Your answer should consist solely of the lines from the first line of the data through the line with "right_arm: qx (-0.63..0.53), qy", each reproduced exactly.

:: Data segment ::
-=-=-

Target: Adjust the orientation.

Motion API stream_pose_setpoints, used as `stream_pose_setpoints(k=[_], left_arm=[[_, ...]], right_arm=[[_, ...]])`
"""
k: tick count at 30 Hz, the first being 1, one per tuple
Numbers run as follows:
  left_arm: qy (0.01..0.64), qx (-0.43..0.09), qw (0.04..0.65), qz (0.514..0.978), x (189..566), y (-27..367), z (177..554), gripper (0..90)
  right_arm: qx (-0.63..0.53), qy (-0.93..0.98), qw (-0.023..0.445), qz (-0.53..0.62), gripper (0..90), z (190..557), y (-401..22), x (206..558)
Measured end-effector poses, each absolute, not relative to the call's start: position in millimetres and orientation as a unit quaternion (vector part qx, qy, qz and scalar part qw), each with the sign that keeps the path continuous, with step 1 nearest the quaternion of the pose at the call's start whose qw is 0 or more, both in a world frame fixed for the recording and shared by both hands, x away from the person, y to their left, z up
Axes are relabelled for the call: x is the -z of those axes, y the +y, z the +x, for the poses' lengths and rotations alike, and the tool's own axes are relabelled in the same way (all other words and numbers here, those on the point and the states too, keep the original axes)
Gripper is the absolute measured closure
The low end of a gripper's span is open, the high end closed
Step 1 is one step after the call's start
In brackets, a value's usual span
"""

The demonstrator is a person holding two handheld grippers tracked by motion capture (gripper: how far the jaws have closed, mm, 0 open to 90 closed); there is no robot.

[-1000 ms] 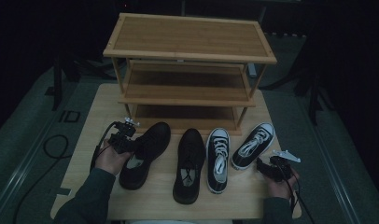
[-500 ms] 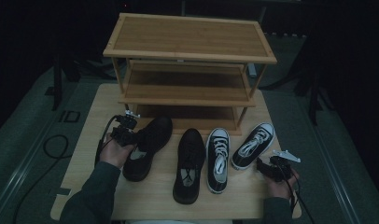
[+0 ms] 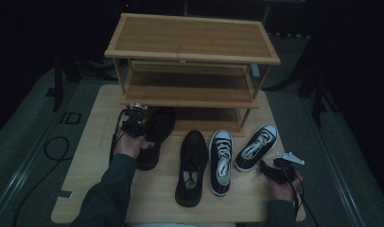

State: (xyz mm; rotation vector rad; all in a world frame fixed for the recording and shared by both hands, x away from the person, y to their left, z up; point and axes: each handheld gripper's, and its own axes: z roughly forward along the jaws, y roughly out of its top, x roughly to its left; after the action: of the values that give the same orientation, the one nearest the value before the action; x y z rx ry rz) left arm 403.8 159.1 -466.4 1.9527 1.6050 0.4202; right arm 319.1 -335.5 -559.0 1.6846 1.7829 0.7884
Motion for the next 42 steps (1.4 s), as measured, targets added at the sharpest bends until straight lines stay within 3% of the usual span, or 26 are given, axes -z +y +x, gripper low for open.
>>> stream_pose_setpoints(k=[10,15,18,20,29,42], left_arm=[[0.649,-0.188,0.317,0.665,475.6,148.0,414.4,84.8],[0.647,-0.195,0.323,0.663,477.3,145.3,414.4,78.6],[0.631,-0.185,0.324,0.68,476.6,147.3,413.3,62.0],[0.628,-0.181,0.323,0.684,476.1,148.2,412.8,56.5],[0.596,-0.174,0.331,0.711,460.0,155.8,395.0,52.8],[0.53,-0.157,0.397,0.732,437.0,171.7,359.6,53.1]], right_arm=[[-0.294,0.665,0.279,0.628,28.1,319.1,-335.5,559.0],[-0.294,0.664,0.279,0.628,28.1,319.2,-335.5,559.0],[-0.294,0.665,0.279,0.628,28.1,319.2,-335.5,559.0],[-0.294,0.665,0.279,0.628,28.1,319.1,-335.6,559.0],[-0.294,0.665,0.279,0.628,28.1,319.1,-335.5,559.0],[-0.294,0.665,0.279,0.628,28.1,319.1,-335.5,559.0]])
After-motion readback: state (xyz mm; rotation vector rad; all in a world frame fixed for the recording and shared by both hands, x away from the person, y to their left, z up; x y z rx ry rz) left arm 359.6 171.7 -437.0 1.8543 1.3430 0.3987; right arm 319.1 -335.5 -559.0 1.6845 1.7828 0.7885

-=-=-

:: Answer to the problem ::
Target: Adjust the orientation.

Motion API stream_pose_setpoints, used as `stream_pose_setpoints(k=[_], left_arm=[[_, ...]], right_arm=[[_, ...]])`
"""
k: tick count at 30 Hz, the first being 1, one per tuple
Numbers run as follows:
  left_arm: qy (0.01..0.64), qx (-0.43..0.09), qw (0.04..0.65), qz (0.514..0.978), x (189..566), y (-27..367), z (177..554), gripper (0..90)
  right_arm: qx (-0.63..0.53), qy (-0.93..0.98), qw (-0.023..0.445), qz (-0.53..0.62), gripper (0..90), z (190..557), y (-401..22), x (206..558)

Nothing remains to add to the output.